**Task description:**
Find the word "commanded" in the listing below. Copy every line that has it.

**********

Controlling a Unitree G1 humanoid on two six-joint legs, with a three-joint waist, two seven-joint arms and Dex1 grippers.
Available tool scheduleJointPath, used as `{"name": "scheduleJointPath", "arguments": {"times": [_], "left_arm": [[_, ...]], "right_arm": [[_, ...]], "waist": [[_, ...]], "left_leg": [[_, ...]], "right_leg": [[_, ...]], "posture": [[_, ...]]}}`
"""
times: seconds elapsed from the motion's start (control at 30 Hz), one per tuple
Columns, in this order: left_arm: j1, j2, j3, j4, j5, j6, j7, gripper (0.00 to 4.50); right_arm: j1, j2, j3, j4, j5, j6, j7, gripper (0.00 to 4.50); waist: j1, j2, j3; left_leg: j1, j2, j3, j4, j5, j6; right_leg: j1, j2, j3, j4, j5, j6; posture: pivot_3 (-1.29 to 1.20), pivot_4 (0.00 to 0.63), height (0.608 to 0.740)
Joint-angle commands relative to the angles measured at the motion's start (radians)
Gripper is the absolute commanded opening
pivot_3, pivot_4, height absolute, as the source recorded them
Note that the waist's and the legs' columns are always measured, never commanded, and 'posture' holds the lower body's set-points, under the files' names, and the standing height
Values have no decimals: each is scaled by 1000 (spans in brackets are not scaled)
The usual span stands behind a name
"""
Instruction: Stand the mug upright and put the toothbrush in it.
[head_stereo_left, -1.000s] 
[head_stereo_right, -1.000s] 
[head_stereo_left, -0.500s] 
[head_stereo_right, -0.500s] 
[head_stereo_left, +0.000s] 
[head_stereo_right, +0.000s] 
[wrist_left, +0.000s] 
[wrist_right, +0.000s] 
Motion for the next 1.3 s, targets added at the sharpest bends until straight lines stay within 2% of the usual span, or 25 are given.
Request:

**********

**Exercise answer:**
Gripper is the absolute commanded opening
Note that the waist's and the legs' columns are always measured, never commanded, and 'posture' holds the lower body's set-points, under the files' names, and the standing height

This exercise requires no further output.